- **Problem statement**: Bring together every line in the data that includes "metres".

- **Dataset extract**:
::::
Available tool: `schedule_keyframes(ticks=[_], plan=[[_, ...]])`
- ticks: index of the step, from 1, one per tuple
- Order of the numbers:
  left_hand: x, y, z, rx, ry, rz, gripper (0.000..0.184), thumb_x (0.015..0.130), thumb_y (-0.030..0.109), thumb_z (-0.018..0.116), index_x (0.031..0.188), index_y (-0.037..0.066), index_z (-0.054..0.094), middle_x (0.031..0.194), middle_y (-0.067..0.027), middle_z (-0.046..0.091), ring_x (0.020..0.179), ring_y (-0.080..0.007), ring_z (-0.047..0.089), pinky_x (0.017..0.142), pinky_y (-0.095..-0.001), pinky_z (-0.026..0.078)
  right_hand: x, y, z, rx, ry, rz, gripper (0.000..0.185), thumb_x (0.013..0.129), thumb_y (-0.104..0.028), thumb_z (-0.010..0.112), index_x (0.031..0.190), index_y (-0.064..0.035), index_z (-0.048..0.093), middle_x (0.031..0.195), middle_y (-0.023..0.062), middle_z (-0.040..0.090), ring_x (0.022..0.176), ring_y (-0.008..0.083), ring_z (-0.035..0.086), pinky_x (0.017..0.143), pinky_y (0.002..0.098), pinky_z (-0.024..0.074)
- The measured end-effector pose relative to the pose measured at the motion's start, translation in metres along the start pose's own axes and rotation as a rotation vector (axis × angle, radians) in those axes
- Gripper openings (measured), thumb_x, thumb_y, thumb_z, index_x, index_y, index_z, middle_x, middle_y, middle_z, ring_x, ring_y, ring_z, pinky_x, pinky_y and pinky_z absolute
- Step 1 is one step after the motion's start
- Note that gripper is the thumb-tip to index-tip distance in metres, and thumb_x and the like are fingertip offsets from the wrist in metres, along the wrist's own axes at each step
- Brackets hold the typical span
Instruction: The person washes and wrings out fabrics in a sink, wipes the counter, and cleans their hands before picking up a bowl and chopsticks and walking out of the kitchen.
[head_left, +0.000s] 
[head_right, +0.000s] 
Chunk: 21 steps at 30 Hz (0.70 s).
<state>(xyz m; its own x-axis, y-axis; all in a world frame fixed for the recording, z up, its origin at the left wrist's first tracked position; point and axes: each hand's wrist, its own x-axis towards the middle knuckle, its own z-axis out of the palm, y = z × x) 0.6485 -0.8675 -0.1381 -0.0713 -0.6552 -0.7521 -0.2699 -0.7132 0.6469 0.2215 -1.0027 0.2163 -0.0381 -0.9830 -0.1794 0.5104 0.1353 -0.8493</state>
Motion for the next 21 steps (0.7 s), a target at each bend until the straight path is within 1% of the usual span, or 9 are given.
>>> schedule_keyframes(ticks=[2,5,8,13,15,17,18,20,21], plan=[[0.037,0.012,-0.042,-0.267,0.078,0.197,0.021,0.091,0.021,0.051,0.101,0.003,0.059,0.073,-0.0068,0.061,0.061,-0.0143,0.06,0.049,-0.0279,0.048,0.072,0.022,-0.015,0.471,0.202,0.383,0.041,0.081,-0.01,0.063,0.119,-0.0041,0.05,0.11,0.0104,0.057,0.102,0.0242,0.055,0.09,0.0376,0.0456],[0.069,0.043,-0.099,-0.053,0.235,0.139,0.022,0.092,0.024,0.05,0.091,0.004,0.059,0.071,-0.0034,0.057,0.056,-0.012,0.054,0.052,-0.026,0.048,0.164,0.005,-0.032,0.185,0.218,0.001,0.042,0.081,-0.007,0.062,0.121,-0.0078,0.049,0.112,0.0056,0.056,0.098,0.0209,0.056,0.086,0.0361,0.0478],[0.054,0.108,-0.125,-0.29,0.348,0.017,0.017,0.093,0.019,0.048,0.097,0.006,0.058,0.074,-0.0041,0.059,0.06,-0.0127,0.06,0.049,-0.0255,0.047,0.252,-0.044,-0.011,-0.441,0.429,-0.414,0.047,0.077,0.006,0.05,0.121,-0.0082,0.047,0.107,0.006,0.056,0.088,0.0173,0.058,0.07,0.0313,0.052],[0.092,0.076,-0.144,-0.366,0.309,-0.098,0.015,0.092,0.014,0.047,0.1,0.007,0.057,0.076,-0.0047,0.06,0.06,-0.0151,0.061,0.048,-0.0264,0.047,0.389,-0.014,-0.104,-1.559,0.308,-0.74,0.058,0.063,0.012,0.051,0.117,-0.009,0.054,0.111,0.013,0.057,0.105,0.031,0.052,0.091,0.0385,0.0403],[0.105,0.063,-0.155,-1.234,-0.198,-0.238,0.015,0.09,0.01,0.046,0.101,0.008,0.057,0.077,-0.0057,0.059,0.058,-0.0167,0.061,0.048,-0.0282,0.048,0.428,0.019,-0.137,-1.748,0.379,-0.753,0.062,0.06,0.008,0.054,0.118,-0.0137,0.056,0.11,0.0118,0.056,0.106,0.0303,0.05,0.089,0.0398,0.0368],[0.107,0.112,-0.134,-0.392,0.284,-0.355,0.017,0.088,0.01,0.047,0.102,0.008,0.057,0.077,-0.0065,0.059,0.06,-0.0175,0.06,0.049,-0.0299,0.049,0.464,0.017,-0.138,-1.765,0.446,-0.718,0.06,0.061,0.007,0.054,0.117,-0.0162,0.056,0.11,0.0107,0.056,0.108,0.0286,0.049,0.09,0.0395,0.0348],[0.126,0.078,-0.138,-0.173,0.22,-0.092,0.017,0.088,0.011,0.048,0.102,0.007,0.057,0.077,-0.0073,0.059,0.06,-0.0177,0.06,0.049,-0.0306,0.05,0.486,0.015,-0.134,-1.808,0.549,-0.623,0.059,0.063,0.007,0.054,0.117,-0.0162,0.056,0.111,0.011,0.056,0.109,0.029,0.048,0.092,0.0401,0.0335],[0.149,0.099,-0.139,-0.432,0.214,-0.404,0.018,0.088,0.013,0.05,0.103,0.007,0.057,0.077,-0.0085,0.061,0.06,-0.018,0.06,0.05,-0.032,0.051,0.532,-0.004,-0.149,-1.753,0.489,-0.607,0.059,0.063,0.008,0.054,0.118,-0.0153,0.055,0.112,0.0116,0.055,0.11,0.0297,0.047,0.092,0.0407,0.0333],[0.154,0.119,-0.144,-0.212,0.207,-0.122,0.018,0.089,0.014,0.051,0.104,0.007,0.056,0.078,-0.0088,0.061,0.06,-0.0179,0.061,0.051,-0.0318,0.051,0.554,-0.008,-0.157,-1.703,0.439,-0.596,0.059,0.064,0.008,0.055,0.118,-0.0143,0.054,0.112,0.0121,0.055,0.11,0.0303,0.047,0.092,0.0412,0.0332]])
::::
- **Reply to the task**:
- The measured end-effector pose relative to the pose measured at the motion's start, translation in metres along the start pose's own axes and rotation as a rotation vector (axis × angle, radians) in those axes
- Note that gripper is the thumb-tip to index-tip distance in metres, and thumb_x and the like are fingertip offsets from the wrist in metres, along the wrist's own axes at each step

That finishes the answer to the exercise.